Magicna Mudrost mendidik seluruh muridnya dari kelas satu sampai kelas enam. Setiap satu tahun diadakan ujian naik kelas, batas kelulusan sekolah terletak di kelas tiga.

Tingkat empat sampai enam hanya dapat diisi oleh vampir-vampir yang berminat dan berbakat.

Semua orang sedang tengah-tengah menikmati makan siang yang disiapkan sekolah di tengah hari.

BRAK!!

"Uah!"

Keplang!! Krash!!

Seorang laki-laki terjatuh bersama dengan nampan yang berisi makan siang miliknya.

"Hei! Apa maksudmu?!"

"Kurang ajar!"

"Uhh.. Kau! Kau cari masalah ya?!"

"….?"

Seorang laki-laki berambut abu pendek sedang tengah-tengah menikmati makan siangnya dikagetkan oleh vampir yang mendadak jatuh dan menumpahkan semua makananya tepat disampingnya.

Ada tiga vampir mengerumuni laki-laki itu.

"Kau sengaja menyandung kakiku supaya aku jatuh kan?!"

"Kurang ajar!"

"Kau tidak tahu siapa yang kau ajak ribut hah?! Kami anak kelas dua!"

"Aku tidak melakakukan apapun"

Tatapan mata hitamnya sama sekali tidak gentar mendengar teriakkan ketiga orang itu.

"Hei! Itu Richard Domovoi kan?"

"Siapa itu Klea?"

"….."

"Anak angkatan kita yang mendapat peringkat satu vampir petarung. Dia cukup populer di kelas petarung"

"Ohh!"

"Richard apa tadi kau bilang?"

"Hmm. Aku tidak terlalu tahu semenjak kita di kelas penyihir"

Magicna Mudrost melatih dan mengajar dua kelas berdasarkan hasil tes masuk para murid.

Kelas petarung dan penyihir. Masing-masing kelasnya memiliki keunggulannya masing-masing sesuai dengan nama kelasnya. Pada akhirnya, kedua kelas itu harus bekerjasama untuk berperang melawan negeri manusia.

"Ohhh! Kamu anak baru yang dapat peringkat satu petarung itu ya?"

"Ohh!!"

"Hei! Bagaimana jika selesaikan ini diluar saja? Hehehe"

"Fnn. Seperti aku punya pilihan saja"

Senyuman sinis terlihat langsung dari bibir anak bernama Richard itu.

"Ayo kita tonton mereka Exxone!"

"Hah? Aku malas jika harus menonton orang berkelahi"

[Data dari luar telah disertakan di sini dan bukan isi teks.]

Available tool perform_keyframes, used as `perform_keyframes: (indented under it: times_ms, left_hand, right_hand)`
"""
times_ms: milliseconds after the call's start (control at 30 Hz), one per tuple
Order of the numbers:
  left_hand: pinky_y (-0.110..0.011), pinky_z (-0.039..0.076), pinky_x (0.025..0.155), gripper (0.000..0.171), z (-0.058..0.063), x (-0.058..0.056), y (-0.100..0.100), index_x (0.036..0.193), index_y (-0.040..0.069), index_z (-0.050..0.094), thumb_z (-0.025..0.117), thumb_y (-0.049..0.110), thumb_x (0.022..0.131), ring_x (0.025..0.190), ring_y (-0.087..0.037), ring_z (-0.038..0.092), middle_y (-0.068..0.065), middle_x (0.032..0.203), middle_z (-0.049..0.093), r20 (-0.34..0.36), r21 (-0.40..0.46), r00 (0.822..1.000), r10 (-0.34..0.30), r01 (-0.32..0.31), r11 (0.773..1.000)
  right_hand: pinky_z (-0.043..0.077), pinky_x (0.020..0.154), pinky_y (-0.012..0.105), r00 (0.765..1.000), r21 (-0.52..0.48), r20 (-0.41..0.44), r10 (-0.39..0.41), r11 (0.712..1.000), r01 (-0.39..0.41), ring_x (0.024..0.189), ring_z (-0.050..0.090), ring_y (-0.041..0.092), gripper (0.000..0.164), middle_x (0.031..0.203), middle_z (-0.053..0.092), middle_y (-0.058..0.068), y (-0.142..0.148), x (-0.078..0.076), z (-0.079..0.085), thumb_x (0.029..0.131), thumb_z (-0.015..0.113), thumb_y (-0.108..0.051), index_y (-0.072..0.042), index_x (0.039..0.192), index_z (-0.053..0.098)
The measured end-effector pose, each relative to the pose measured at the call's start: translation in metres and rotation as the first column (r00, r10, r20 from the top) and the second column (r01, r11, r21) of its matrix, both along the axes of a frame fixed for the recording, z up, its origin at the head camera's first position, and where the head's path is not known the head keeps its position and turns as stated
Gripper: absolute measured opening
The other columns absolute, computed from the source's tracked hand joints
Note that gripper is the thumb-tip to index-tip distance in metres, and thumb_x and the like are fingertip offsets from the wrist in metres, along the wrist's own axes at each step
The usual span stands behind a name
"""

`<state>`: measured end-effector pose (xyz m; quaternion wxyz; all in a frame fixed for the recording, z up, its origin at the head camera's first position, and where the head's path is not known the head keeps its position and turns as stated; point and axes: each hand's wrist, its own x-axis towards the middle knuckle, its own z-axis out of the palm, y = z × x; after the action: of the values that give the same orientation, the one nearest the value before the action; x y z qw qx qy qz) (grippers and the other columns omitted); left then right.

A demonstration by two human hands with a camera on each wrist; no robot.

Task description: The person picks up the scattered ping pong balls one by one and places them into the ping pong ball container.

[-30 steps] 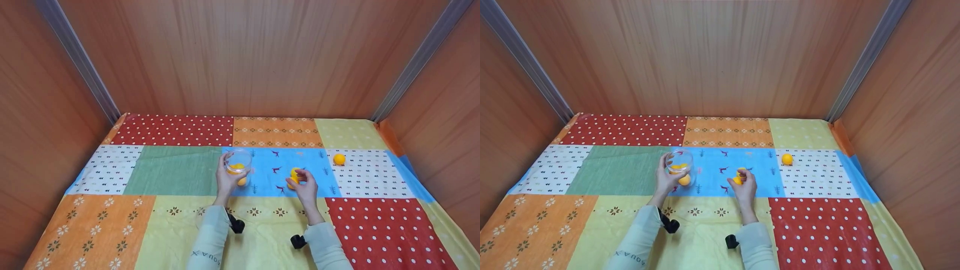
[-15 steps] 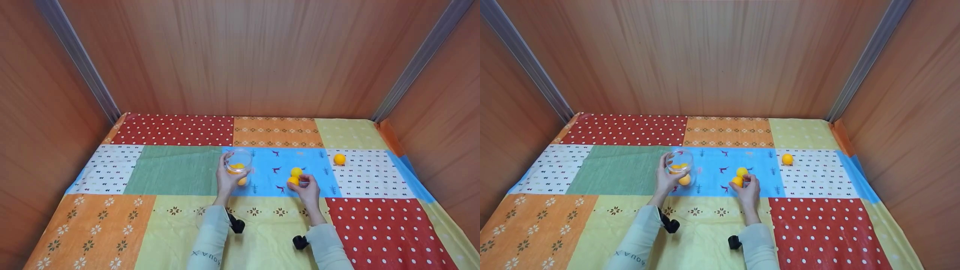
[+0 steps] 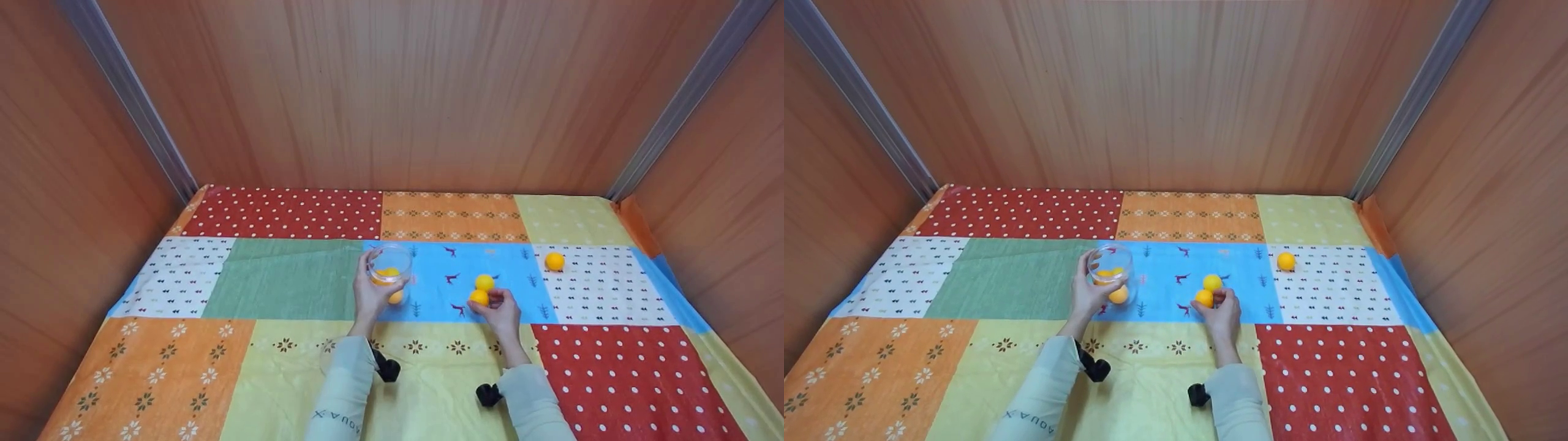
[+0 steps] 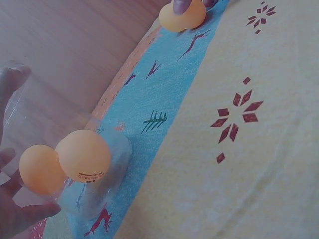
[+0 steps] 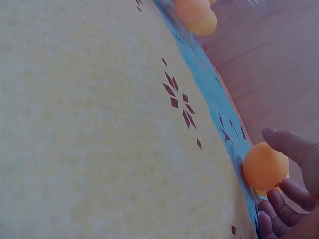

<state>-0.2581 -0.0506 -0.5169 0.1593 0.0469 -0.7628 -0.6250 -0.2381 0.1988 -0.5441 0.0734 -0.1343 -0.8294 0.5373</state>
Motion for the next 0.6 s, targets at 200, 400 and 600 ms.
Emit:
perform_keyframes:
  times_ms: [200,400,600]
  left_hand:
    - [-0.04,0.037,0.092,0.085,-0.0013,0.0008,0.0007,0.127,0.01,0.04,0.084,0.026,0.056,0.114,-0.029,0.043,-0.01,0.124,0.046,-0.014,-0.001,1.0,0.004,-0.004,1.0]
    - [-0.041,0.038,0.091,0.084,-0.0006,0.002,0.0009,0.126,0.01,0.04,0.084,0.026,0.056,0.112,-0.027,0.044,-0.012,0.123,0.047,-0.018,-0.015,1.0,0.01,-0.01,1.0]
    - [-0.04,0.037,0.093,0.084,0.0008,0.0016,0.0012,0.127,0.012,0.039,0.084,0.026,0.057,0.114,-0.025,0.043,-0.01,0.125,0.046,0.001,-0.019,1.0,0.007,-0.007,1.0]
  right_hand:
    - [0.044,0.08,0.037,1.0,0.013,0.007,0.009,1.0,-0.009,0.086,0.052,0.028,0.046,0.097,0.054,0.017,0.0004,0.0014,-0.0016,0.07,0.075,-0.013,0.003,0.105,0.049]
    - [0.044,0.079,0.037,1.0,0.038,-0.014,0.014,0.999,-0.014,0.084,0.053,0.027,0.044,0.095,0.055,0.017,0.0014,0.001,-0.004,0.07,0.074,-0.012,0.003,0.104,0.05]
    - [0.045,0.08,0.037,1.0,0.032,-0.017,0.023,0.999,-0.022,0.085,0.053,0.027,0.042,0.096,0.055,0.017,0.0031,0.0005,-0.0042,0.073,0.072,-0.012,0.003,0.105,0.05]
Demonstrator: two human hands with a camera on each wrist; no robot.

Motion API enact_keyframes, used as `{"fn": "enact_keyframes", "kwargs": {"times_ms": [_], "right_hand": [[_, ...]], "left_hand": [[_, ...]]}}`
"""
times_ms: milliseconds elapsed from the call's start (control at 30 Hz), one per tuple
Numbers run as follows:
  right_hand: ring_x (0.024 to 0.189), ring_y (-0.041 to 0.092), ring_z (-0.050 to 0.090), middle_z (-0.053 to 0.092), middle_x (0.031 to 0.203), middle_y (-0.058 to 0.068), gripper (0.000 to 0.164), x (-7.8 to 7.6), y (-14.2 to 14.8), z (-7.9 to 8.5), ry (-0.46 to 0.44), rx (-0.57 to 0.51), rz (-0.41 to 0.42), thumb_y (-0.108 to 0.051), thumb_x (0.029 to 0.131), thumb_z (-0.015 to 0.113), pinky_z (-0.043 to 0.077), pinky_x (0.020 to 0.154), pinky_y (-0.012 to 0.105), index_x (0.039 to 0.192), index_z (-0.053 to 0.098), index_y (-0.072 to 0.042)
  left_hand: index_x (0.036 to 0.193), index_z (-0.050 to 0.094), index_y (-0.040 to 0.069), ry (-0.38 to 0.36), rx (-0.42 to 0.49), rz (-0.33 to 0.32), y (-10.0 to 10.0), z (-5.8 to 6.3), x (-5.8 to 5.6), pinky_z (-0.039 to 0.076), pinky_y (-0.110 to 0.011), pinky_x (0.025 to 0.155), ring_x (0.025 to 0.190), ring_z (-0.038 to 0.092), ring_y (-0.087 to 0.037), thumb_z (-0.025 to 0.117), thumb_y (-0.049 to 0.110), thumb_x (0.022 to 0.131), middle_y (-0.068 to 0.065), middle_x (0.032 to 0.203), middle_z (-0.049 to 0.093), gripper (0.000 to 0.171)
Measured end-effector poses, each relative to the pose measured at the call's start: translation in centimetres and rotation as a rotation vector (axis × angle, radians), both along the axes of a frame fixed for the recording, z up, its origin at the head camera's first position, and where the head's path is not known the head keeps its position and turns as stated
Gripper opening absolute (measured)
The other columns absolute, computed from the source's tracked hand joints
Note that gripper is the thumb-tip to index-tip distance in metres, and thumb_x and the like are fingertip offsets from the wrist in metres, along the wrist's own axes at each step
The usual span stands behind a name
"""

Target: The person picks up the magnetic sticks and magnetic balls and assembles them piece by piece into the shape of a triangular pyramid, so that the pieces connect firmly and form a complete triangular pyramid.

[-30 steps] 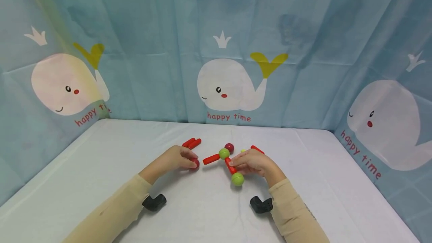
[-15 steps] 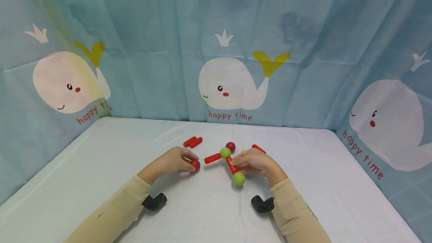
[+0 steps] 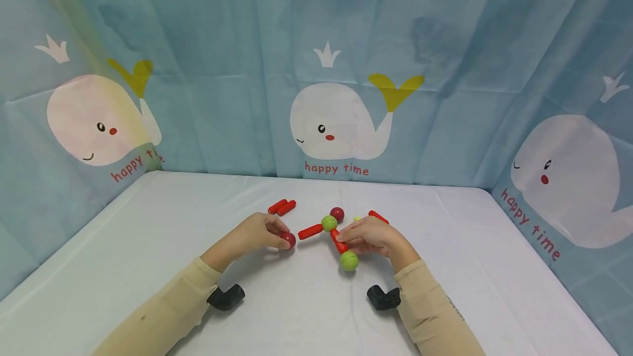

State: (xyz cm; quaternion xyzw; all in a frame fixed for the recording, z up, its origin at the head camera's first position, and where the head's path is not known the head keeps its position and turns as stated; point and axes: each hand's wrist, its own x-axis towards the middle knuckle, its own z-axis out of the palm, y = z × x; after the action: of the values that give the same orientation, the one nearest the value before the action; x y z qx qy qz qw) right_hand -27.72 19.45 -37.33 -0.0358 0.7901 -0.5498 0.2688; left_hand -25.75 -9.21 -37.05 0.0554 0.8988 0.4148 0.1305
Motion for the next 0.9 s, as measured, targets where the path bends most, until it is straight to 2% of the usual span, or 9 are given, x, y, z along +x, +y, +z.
{"fn": "enact_keyframes", "kwargs": {"times_ms": [400,667,900], "right_hand": [[0.081,0.010,0.069,0.076,0.094,0.000,0.034,0.23,-0.13,0.10,0.001,-0.010,0.038,-0.020,0.092,0.069,0.058,0.075,0.024,0.115,0.070,0.005],[0.079,0.011,0.068,0.076,0.096,0.002,0.035,0.29,-0.34,0.03,0.000,0.006,0.008,-0.021,0.092,0.069,0.057,0.074,0.023,0.116,0.070,0.005],[0.082,0.012,0.069,0.076,0.100,0.003,0.035,0.35,-0.52,0.08,0.008,0.009,-0.004,-0.020,0.092,0.070,0.058,0.076,0.024,0.117,0.070,0.005]], "left_hand": [[0.099,0.075,0.016,0.018,-0.011,-0.003,0.42,0.10,0.30,0.054,-0.032,0.077,0.094,0.059,-0.017,0.085,0.024,0.077,0.002,0.090,0.070,0.025],[0.098,0.074,0.015,0.016,-0.023,0.010,0.63,0.17,0.48,0.054,-0.033,0.078,0.094,0.058,-0.018,0.085,0.023,0.078,0.002,0.090,0.069,0.024],[0.093,0.073,0.015,0.012,-0.028,0.007,0.84,0.21,0.73,0.051,-0.031,0.075,0.086,0.059,-0.017,0.085,0.024,0.077,0.002,0.085,0.068,0.022]]}}
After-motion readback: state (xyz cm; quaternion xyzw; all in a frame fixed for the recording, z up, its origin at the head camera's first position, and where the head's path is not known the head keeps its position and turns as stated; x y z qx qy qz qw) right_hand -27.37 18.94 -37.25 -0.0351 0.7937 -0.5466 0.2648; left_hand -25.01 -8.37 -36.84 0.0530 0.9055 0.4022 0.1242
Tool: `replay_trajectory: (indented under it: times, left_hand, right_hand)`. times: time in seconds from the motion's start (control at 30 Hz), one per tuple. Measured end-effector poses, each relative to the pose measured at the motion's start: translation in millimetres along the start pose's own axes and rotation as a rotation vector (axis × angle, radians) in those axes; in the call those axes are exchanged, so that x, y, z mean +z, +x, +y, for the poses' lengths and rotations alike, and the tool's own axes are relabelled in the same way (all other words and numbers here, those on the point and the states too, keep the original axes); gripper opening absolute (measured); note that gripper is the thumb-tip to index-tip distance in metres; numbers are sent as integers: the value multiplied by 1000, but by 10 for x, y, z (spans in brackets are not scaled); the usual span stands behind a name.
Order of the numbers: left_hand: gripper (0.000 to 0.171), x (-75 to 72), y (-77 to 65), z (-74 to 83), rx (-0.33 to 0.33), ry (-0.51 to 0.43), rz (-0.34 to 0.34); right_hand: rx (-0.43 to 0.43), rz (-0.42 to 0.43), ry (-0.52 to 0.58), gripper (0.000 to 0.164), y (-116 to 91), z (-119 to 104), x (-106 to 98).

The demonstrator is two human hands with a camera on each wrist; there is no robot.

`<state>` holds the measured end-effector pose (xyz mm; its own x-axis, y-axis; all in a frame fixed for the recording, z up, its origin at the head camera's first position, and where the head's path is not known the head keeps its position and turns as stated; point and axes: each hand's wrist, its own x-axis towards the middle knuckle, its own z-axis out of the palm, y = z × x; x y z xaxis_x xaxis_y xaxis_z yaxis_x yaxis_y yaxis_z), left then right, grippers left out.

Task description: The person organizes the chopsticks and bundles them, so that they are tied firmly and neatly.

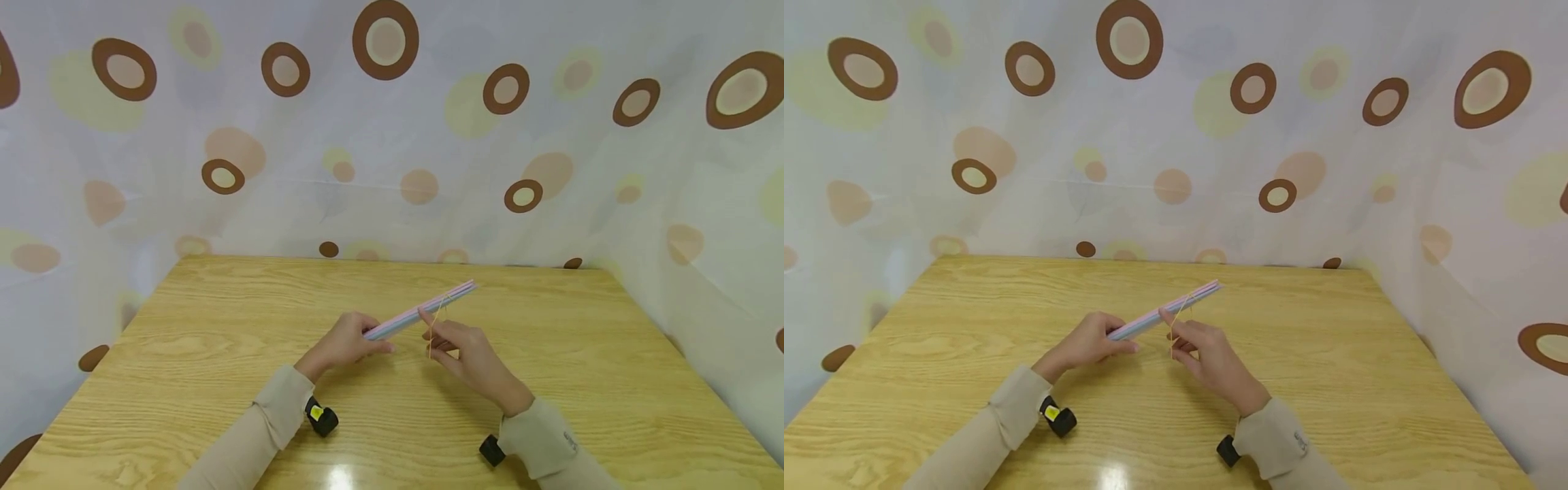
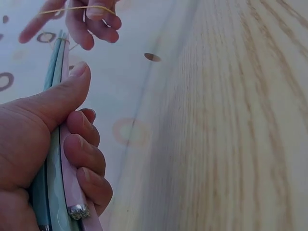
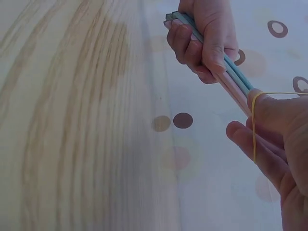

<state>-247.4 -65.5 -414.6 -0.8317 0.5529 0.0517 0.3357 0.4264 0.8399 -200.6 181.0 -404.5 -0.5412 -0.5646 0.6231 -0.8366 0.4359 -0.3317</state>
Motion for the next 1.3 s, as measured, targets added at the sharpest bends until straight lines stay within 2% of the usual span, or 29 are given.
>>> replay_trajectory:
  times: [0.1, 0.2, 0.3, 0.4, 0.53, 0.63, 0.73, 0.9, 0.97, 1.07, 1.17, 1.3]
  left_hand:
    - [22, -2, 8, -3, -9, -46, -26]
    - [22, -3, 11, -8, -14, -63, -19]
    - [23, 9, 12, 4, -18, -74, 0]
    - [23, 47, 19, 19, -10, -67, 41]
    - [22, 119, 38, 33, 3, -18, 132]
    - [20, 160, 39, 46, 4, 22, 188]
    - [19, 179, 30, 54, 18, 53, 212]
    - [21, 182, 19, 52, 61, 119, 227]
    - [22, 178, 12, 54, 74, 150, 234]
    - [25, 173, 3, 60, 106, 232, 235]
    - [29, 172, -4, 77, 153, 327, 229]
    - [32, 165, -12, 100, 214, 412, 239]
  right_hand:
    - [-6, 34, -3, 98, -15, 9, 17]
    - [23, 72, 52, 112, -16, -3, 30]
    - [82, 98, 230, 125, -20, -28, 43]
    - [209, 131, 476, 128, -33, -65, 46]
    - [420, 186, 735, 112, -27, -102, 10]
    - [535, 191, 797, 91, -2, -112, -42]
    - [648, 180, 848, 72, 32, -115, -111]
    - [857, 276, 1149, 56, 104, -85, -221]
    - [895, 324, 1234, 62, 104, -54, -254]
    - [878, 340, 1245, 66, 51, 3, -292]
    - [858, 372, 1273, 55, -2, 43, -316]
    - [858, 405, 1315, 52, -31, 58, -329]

"Ayo Exxone! Ini bisa jadi pelajaran untuk kita anak-anak peringkat menengah"

"Omong-omong kalian semua beraada di peringkat berapa?"

"Klea Omroi ini memiliki peringkat 125! Kau Den?"

"Aku 190"

"Hah?? 190 dari 200? Kau lebih bodoh dari yang kelihatannya Den! Kalau aku 100 hehehe!"

"Aku 198"

"Hah?"

"Benarkah itu Exxone?"

Hanya tatapan kosong dan ekspresi datar diperlihatkan laki-laki pendek itu.